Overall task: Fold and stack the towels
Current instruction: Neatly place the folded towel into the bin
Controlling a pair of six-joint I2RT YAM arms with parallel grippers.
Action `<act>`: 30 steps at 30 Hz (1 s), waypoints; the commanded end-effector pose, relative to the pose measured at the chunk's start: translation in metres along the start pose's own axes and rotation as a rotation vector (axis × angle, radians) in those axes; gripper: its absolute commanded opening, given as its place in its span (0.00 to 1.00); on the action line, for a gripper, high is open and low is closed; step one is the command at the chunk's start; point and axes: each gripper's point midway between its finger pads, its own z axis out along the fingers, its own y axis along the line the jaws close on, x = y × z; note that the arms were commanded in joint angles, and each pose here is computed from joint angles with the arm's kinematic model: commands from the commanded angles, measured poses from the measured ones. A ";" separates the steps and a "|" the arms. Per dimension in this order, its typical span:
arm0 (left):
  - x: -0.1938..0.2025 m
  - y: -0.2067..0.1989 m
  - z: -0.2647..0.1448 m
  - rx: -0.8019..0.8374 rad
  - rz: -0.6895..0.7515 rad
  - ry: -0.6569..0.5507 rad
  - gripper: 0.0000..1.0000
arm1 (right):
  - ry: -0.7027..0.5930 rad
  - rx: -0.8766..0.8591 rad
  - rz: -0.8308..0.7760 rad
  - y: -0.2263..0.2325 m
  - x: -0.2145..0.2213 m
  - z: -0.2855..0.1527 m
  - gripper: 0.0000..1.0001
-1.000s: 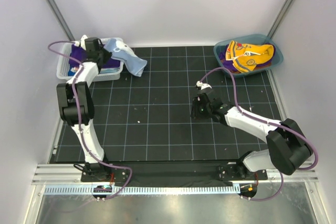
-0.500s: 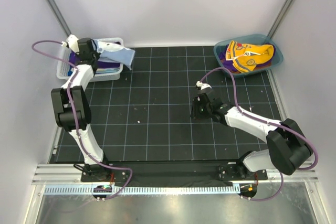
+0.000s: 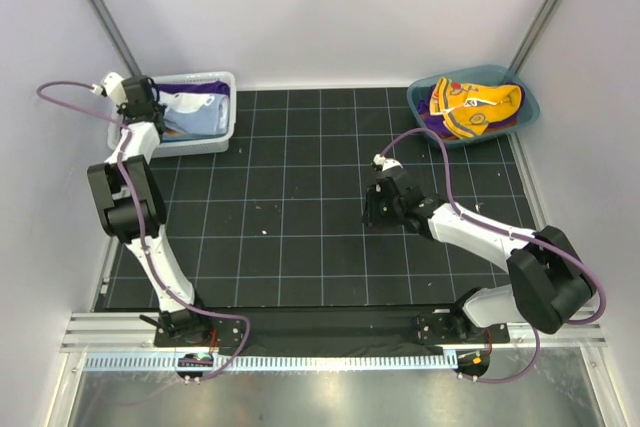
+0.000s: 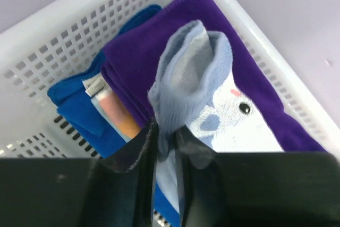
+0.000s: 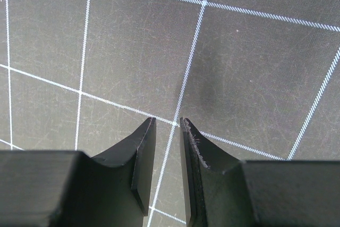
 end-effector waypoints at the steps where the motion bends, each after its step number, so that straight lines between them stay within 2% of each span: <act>1: -0.029 0.001 0.007 -0.002 -0.017 -0.056 0.32 | -0.033 -0.019 0.001 0.004 -0.009 0.002 0.32; 3: -0.031 0.005 0.006 -0.013 -0.026 -0.067 0.50 | -0.033 -0.020 0.001 0.005 -0.009 0.002 0.32; 7: -0.042 0.003 -0.002 -0.014 -0.041 -0.093 0.60 | -0.033 -0.016 0.002 0.004 -0.009 0.002 0.32; 12: -0.046 -0.015 -0.020 0.018 -0.049 -0.108 0.62 | -0.041 -0.010 0.001 0.003 -0.012 0.000 0.32; 20: -0.022 -0.053 -0.054 0.087 -0.071 -0.091 0.66 | -0.071 0.007 0.000 0.003 -0.022 -0.006 0.32; 24: 0.005 -0.081 -0.083 0.158 -0.070 -0.042 0.66 | -0.104 0.018 0.006 0.006 -0.038 -0.014 0.32; 28: 0.047 -0.117 -0.138 0.266 -0.063 0.032 0.66 | -0.153 0.055 0.018 0.004 -0.061 -0.026 0.33; 30: 0.070 -0.118 -0.159 0.288 -0.061 0.077 0.66 | -0.178 0.076 0.029 0.003 -0.077 -0.035 0.33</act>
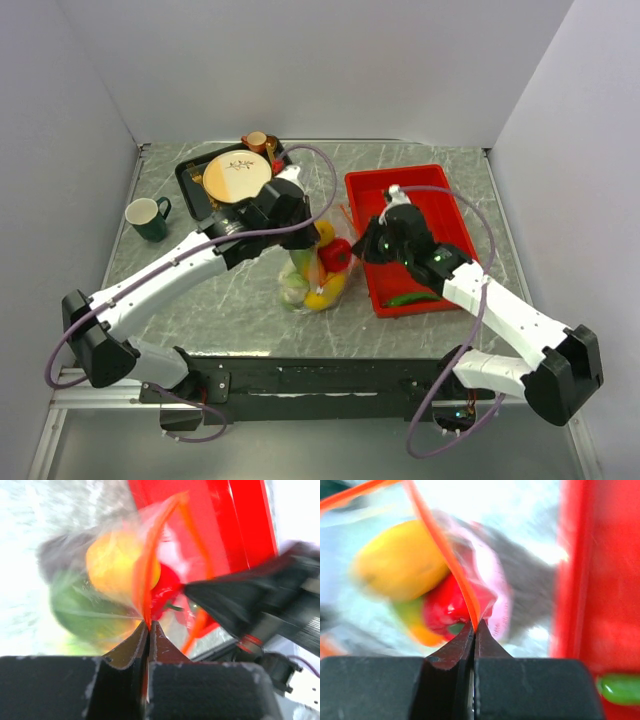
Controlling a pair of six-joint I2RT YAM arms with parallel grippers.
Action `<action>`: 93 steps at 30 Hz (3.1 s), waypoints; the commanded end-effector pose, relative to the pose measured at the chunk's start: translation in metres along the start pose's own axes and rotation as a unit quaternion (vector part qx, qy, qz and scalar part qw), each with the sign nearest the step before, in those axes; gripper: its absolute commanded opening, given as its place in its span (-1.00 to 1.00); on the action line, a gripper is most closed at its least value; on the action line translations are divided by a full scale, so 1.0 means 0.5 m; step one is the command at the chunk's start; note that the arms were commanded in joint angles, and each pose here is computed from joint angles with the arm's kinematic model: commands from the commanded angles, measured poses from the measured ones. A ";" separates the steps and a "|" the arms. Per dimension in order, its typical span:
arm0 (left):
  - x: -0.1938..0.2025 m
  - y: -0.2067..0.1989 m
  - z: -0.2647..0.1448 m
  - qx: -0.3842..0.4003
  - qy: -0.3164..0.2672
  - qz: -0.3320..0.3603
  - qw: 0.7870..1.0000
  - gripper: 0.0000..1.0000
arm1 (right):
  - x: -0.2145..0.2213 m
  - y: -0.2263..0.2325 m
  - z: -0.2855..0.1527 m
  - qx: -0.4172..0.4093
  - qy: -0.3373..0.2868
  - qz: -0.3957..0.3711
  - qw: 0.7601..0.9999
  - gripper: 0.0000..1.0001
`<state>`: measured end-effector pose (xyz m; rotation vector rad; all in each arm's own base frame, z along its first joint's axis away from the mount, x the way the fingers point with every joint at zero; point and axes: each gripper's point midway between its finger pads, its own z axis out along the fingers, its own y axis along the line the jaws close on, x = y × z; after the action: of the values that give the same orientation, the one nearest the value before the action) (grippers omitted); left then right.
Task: Place the food in the zip-top bag and seal the zipper
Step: Adjust the zipper food storage bag at the center of the board.
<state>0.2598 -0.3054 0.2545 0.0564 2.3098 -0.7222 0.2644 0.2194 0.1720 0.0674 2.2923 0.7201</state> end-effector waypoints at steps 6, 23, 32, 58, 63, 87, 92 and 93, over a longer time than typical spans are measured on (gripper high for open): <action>-0.179 0.076 -0.193 -0.054 -0.149 -0.045 0.986 -0.82 | -0.167 0.248 -0.073 -0.127 -0.056 -0.088 0.986 -1.00; -0.181 0.103 -0.268 -0.047 -0.158 -0.065 0.984 -0.79 | -0.046 0.353 0.048 -0.155 0.051 -0.085 0.983 -1.00; -0.215 0.143 -0.333 -0.086 -0.227 -0.079 0.967 0.13 | -0.137 0.412 -0.009 -0.168 0.006 -0.110 0.980 -1.00; 0.030 0.261 -0.164 -0.076 -0.144 -0.169 0.972 0.48 | -0.184 0.336 0.029 -0.101 -0.013 -0.078 0.992 -0.97; 0.020 0.276 -0.123 -0.098 -0.152 -0.154 0.971 0.43 | -0.178 0.329 0.022 -0.103 -0.010 -0.076 0.992 -0.97; 0.008 0.341 -0.069 -0.143 -0.171 -0.181 0.958 -0.27 | -0.178 0.306 -0.001 -0.102 -0.018 -0.069 0.992 -0.94; -0.008 0.336 -0.079 -0.144 -0.181 -0.186 0.955 -0.77 | -0.170 0.304 0.000 -0.103 -0.012 -0.069 0.992 -0.94; -0.011 0.335 -0.082 -0.144 -0.183 -0.185 0.955 -0.92 | -0.168 0.304 0.001 -0.103 -0.011 -0.070 0.992 -0.94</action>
<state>0.2701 -0.1411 0.1775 -0.5926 2.1223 -0.4744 0.3033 0.3306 0.2691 -0.1900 2.2691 0.8127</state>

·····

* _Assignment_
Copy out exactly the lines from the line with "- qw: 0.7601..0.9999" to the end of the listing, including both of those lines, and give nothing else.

* _Expected answer_
  - qw: 0.7601..0.9999
  - gripper: 0.0000..1.0001
`<state>`: measured end-effector pose (xyz m; rotation vector rad; all in each arm's own base frame, z along its first joint's axis away from the mount, x the way the fingers point with every joint at zero; point and axes: each gripper's point midway between its finger pads, its own z axis out along the fingers, its own y axis along the line the jaws close on, x = y × z; after the action: of the values that give the same orientation, the one nearest the value before the action) (grippers omitted); left then right.
Task: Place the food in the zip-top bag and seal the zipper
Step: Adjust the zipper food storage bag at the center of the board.
<state>0.2598 -0.3054 0.2545 0.0564 2.3098 -0.7222 0.2644 0.2194 0.1720 0.0674 2.2923 0.7201</state> end-effector waypoints at steps 6, 23, 32, 58, 63, 87, 92 and 93, over a longer time than typical spans are measured on (gripper high for open): <action>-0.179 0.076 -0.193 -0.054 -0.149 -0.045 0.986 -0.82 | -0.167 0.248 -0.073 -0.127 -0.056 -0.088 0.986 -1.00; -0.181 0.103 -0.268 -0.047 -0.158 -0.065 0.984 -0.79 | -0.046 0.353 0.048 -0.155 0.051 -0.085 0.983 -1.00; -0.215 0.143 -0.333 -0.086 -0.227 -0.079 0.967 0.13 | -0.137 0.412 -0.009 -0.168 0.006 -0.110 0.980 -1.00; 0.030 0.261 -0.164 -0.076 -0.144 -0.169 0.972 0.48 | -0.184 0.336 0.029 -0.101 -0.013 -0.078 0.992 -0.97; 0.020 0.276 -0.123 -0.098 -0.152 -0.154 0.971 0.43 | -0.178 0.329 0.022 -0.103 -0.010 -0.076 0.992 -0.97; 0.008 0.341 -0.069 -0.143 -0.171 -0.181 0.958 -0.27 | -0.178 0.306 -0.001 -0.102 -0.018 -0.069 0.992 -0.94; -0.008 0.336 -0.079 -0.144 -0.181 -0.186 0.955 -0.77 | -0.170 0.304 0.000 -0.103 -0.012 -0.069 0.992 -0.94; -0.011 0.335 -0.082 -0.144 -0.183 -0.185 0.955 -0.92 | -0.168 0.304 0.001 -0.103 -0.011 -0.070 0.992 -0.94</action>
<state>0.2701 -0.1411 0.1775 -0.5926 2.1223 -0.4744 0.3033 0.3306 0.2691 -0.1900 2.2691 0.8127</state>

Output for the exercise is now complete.